How to complete this task
Once the line containing "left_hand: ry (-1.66" is found in the records below, return it and each following line exactly, up to and including the line containing "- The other", and nothing else.

Record extracts
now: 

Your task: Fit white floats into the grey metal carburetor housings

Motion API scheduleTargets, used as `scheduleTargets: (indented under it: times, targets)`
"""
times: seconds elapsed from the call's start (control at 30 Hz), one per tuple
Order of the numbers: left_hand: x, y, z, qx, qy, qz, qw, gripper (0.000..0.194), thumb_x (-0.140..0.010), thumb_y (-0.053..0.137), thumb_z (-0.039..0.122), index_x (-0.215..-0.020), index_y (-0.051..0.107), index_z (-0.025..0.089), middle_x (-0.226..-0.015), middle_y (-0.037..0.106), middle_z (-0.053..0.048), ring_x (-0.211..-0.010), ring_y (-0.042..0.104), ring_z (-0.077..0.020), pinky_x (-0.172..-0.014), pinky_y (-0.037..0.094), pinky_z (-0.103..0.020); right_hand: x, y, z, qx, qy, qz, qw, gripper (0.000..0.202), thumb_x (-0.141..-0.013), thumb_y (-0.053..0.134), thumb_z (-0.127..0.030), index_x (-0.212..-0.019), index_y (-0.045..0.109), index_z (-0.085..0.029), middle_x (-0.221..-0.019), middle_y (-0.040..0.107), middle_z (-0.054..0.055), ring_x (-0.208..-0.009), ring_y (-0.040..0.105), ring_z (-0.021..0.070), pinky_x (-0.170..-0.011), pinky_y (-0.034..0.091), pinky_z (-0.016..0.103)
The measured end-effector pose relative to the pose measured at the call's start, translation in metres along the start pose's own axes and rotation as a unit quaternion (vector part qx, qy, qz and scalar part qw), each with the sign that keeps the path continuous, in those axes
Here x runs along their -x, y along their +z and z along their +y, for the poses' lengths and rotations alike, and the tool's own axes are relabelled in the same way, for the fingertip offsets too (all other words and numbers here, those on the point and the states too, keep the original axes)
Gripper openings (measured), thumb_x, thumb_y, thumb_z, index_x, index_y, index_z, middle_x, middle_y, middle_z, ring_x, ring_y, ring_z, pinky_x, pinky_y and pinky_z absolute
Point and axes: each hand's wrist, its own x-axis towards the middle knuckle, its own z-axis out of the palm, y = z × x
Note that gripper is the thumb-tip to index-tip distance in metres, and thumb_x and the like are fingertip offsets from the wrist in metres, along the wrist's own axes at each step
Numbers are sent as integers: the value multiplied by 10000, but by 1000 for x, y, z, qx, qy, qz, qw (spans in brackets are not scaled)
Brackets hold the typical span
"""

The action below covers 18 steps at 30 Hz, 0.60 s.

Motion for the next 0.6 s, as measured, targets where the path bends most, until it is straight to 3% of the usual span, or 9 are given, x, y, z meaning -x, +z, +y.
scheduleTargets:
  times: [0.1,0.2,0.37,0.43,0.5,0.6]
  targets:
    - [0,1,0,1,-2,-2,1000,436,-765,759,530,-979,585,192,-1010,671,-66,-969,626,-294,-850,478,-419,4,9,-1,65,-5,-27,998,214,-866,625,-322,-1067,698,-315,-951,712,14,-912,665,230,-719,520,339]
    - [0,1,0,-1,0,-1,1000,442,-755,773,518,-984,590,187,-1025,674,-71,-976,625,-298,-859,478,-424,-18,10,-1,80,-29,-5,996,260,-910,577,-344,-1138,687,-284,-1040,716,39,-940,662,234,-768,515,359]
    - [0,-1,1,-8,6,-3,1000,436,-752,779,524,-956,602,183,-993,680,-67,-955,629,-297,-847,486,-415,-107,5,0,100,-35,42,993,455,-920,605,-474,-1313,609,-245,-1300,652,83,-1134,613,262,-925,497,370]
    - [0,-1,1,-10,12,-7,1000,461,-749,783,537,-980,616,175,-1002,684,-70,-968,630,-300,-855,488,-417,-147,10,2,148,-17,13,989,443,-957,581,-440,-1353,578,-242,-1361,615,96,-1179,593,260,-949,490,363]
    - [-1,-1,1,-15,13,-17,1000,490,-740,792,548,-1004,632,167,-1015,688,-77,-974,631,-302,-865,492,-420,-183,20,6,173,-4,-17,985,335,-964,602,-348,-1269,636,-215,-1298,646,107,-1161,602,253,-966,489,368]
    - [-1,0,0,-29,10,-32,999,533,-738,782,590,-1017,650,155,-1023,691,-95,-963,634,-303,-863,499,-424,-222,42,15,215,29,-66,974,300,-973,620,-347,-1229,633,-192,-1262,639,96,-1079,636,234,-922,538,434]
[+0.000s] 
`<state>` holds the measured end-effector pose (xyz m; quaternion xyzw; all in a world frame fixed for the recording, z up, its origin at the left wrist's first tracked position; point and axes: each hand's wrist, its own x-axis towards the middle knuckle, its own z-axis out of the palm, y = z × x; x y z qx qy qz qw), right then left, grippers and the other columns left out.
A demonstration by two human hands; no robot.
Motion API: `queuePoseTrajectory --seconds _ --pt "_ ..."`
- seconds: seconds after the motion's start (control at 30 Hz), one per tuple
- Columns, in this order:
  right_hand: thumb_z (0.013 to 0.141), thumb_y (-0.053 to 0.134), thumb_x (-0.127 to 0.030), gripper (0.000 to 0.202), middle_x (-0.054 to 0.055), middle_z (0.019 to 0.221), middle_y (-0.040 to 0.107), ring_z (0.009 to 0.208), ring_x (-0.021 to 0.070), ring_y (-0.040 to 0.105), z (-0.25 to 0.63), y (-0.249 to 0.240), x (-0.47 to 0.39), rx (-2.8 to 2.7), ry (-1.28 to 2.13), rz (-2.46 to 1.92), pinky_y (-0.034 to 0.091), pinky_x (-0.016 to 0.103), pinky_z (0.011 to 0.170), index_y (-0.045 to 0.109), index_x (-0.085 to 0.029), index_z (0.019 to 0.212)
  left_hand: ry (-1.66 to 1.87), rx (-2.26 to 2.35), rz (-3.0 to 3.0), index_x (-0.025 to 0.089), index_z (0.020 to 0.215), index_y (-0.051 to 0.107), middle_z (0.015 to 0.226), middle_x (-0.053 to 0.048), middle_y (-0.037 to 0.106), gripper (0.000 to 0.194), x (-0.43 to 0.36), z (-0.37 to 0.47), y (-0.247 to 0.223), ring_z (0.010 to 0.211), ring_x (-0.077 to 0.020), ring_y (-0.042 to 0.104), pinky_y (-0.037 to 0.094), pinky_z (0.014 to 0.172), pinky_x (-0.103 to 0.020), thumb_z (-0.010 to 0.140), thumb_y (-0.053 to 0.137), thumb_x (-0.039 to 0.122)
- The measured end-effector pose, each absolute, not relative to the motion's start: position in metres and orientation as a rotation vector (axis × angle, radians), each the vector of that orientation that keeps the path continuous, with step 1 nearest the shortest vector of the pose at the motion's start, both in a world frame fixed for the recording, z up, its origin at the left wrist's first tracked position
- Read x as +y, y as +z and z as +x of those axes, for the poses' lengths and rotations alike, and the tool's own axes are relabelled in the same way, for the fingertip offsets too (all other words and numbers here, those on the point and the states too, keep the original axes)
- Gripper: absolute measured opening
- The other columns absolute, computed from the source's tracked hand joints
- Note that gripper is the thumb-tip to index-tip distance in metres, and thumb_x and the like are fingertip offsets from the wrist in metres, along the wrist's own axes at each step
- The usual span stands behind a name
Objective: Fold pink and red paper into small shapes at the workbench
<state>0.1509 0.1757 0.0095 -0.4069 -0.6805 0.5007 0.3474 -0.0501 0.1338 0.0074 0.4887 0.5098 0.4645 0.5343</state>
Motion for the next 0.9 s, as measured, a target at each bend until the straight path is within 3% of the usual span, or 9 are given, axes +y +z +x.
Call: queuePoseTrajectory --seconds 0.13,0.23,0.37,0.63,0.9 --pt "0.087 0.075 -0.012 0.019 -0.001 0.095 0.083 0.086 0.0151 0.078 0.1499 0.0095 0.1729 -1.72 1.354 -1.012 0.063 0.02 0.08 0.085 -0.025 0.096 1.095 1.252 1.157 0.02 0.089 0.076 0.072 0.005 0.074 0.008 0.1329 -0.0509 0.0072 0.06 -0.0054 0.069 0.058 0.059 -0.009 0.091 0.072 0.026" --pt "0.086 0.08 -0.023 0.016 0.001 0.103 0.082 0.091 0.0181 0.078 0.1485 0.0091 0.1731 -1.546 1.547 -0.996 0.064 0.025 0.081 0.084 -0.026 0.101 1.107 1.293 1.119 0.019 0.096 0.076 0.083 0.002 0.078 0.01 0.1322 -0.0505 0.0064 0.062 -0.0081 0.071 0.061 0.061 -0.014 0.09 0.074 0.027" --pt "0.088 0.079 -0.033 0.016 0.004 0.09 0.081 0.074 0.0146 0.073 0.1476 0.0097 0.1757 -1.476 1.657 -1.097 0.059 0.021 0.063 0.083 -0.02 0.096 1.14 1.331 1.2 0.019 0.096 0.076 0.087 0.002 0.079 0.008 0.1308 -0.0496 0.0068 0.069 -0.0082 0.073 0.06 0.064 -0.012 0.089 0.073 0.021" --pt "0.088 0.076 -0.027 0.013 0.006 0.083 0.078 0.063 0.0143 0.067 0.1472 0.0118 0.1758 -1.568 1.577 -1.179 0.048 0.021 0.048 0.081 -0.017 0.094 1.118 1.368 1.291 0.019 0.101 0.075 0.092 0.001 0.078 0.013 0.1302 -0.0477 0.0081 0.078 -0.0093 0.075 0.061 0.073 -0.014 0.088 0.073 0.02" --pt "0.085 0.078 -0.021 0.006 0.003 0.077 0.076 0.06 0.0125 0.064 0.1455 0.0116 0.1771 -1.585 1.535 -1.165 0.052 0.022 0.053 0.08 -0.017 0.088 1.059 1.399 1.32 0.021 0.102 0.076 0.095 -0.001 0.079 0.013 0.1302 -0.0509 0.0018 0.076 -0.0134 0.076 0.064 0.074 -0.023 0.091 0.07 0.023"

Final answer
  left_hand: ry (-1.66 to 1.87), rx (-2.26 to 2.35), rz (-3.0 to 3.0), index_x (-0.025 to 0.089), index_z (0.020 to 0.215), index_y (-0.051 to 0.107), middle_z (0.015 to 0.226), middle_x (-0.053 to 0.048), middle_y (-0.037 to 0.106), gripper (0.000 to 0.194), x (-0.43 to 0.36), z (-0.37 to 0.47), y (-0.247 to 0.223), ring_z (0.010 to 0.211), ring_x (-0.077 to 0.020), ring_y (-0.042 to 0.104), pinky_y (-0.037 to 0.094), pinky_z (0.014 to 0.172), pinky_x (-0.103 to 0.020), thumb_z (-0.010 to 0.140), thumb_y (-0.053 to 0.137), thumb_x (-0.039 to 0.122)
- The measured end-effector pose, each absolute, not relative to the motion's start: position in metres and orientation as a rotation vector (axis × angle, radians), each the vector of that orientation that keeps the path continuous, with step 1 nearest the shortest vector of the pose at the motion's start, both in a world frame fixed for the recording, z up, its origin at the left wrist's first tracked position
- Read x as +y, y as +z and z as +x of those axes, for the poses' lengths and rotations alike, and the tool's own axes are relabelled in the same way, for the fingertip offsets too (all other words and numbers here, those on the point and the states too, keep the original axes)
- Gripper: absolute measured opening
- The other columns absolute, computed from the source's tracked hand joints

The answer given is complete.